Деррида продолжал свою деконструктивистскую программу. Плодовитый как всегда, он решил привлечь к деконструктивистскому диалогу великих мыслителей и писателей прошлого. Назовем только несколько имен. Сократ, Платон, Декарт, Кант, Руссо, Гегель, Ницше, Маркс, Малларме — все они приняли участие, а точнее, были разобраны на части в этом одностороннем процессе.
Труды их были деконструированы, их открытия переведены на код деконструктивизма.
Нам кажется, что хватит нескольких примеров, чтобы читатель мог получить представление об этом упражнении.
Фрейдистская психология: Деррида настаивает, что сознание никогда не может быть свободным от «следов» бессознательного опыта. «Я», воспринимающее и представляющее себя в настоящем, на самом деле «пишется» бессознательными «следами» прошлого, которое, в свою очередь, тоже «написано» следами своего собственного прошлого и т. д. Это значит, что чистого восприятия не существует.
Деррида никогда не боялся трудностей, поэтому в 1991 году, когда всем казалось, что марксизм повержен навсегда, решил взяться за Маркса.
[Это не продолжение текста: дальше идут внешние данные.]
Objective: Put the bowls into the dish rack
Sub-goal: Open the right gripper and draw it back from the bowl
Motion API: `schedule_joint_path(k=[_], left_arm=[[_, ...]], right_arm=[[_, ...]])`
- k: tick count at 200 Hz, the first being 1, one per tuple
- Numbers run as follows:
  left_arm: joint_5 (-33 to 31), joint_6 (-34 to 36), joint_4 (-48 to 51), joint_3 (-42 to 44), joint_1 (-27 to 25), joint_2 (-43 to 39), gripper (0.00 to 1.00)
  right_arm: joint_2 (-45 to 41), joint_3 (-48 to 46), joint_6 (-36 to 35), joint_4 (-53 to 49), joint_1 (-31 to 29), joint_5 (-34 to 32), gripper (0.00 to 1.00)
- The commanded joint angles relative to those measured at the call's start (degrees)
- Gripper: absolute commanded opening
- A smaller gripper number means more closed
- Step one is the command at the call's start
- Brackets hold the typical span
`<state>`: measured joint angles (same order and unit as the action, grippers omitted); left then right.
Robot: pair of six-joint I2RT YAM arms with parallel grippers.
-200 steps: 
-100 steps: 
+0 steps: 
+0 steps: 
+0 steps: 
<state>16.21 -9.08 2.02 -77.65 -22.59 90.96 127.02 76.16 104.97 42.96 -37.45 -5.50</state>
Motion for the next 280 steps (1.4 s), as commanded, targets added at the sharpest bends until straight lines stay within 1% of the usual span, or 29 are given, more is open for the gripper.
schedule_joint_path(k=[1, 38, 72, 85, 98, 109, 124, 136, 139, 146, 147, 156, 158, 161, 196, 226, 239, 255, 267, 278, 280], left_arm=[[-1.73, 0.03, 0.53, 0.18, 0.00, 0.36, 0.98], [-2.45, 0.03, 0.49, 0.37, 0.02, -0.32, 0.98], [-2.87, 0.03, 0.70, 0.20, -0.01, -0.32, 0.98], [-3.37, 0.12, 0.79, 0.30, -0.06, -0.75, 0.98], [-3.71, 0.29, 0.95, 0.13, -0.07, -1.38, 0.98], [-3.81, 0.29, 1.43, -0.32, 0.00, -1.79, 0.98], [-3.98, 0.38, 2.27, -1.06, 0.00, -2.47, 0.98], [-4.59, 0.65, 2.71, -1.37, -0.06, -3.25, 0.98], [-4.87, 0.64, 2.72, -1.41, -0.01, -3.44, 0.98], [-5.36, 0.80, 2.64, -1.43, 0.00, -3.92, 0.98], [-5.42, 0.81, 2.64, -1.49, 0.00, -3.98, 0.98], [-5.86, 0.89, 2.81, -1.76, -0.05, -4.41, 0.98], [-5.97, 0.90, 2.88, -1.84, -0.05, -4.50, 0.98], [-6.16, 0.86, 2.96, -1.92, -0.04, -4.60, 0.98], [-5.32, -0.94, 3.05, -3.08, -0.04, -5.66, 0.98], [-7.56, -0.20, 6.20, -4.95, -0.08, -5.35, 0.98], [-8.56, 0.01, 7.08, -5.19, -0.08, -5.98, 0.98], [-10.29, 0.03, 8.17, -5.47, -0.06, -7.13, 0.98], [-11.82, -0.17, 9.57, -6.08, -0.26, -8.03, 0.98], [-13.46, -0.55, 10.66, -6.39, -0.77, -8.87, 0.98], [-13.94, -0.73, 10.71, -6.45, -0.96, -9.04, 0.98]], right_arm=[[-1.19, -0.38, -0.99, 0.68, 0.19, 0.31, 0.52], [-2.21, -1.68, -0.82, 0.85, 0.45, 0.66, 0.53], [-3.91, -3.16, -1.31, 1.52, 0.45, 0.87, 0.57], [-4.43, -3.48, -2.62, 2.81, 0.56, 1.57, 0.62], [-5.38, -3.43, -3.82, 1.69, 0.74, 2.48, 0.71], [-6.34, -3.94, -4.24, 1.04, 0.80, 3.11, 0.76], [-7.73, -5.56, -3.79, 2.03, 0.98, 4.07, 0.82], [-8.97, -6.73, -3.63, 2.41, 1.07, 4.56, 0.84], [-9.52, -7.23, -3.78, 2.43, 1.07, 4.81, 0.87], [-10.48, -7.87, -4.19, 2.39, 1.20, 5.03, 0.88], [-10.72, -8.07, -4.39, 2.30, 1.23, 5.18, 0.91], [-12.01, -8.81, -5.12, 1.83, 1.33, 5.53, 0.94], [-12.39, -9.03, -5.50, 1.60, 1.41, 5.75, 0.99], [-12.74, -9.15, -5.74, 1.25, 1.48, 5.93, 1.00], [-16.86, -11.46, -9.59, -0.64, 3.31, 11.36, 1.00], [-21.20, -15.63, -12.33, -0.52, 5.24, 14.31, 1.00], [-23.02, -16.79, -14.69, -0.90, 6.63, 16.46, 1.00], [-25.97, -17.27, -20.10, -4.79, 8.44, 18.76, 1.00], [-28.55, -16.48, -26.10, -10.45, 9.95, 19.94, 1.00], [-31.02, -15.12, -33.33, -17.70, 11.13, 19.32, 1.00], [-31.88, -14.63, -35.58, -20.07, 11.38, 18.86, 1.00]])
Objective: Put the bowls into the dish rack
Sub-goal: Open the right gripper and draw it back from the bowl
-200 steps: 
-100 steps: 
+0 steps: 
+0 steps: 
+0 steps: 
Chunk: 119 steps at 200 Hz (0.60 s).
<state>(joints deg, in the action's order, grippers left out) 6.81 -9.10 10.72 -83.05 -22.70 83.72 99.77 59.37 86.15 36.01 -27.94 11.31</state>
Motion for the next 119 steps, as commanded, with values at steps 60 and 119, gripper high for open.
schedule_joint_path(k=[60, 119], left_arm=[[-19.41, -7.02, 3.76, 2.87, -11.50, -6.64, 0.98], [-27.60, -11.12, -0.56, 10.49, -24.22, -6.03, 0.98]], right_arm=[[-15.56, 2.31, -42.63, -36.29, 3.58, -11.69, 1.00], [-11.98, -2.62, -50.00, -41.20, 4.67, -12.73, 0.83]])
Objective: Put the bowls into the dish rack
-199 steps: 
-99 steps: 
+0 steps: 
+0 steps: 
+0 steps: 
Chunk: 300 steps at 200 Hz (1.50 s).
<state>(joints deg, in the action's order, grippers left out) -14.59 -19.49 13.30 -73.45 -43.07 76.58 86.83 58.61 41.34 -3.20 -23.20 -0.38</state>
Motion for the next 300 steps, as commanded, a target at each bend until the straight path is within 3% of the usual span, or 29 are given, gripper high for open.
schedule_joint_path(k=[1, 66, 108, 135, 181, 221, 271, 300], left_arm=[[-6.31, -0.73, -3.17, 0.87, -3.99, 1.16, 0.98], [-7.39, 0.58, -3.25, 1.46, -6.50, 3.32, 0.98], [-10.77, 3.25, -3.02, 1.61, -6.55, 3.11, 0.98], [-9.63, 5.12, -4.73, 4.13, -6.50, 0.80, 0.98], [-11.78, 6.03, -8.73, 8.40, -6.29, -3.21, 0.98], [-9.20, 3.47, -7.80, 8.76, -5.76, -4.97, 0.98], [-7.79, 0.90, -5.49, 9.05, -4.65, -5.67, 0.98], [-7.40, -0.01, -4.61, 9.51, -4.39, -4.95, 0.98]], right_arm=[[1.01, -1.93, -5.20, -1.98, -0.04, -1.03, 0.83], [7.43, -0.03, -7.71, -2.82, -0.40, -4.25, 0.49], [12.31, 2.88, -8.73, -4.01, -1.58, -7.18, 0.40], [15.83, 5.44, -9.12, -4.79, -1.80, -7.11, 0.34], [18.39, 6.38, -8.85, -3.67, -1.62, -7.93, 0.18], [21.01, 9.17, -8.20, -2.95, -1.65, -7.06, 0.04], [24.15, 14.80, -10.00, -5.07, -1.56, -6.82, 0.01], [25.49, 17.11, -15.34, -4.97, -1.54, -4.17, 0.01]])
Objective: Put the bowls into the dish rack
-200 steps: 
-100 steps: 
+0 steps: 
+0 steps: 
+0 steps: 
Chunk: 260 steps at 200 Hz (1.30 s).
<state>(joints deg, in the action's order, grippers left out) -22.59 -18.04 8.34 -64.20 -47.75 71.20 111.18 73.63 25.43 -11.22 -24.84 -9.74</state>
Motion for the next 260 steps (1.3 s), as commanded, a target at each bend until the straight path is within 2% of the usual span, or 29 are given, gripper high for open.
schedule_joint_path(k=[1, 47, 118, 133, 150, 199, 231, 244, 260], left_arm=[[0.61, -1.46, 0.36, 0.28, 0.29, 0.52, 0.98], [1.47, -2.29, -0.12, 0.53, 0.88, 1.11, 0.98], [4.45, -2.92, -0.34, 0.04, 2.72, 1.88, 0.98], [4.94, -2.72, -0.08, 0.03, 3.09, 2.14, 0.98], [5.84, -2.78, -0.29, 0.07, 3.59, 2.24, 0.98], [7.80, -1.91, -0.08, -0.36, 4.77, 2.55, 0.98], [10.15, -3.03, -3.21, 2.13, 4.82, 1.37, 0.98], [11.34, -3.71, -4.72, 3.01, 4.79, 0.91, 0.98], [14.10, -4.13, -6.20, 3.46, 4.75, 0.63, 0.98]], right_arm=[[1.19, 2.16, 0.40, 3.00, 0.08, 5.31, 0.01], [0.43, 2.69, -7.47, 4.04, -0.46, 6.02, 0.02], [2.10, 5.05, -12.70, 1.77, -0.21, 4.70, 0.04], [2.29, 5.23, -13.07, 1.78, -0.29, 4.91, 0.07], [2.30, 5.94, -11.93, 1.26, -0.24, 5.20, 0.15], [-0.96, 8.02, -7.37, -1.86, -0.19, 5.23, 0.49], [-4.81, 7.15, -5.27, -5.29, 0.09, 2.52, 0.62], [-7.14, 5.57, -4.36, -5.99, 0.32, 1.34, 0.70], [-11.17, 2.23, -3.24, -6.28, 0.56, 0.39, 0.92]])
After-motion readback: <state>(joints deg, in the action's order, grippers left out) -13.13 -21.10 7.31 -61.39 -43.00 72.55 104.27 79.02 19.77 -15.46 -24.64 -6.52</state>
В работе «Призраки Маркса» он занялся придуманной им наукой «хантологией». Предмет этой науки — призраки, привидения и духи, населяющие пространство между бинарными оппозициями бытия и небытия, живого и мертвого. Не обошлось и без любимой игры слов. Слово «хантология» (hantologie) во французском совпадает по звучанию со словом «онтология» (ontologie) изза непроизносимого «h» в начале. Онтология — это раздел философии, занимающийся проблемами бытия, или абсолютного существования.
«Коммунистический манифест» Маркса начинается словами: «Призрак бродит по Европе, призрак коммунизма». По мнению Деррида, коммунизм не является ни живым (как когда-то верили), ни мертвым (как считают сейчас). Вместо этого противопоставления есть неразрешимость, то есть призрак. В конце концов Деррида прихо дит к мысли, что деконструктивизм — это на самом деле более радикальная форма марксизма.
Благодаря этому выводу ему удается совершить невозможное, а именно объединить почти всех современных философов и политологов всех мастей.
К несчастью, объединились они против Деррида.
Я сказал «почти всех», имея в виду всех, кроме парижских интеллектуалов. В этой среде вывод Дерриды, естественно, горячо обсуждался, звучали мнения «за» и «против» и вообще создалась атмосфера пресловутой полярности, так негативно оценивавшейся самим маэстро.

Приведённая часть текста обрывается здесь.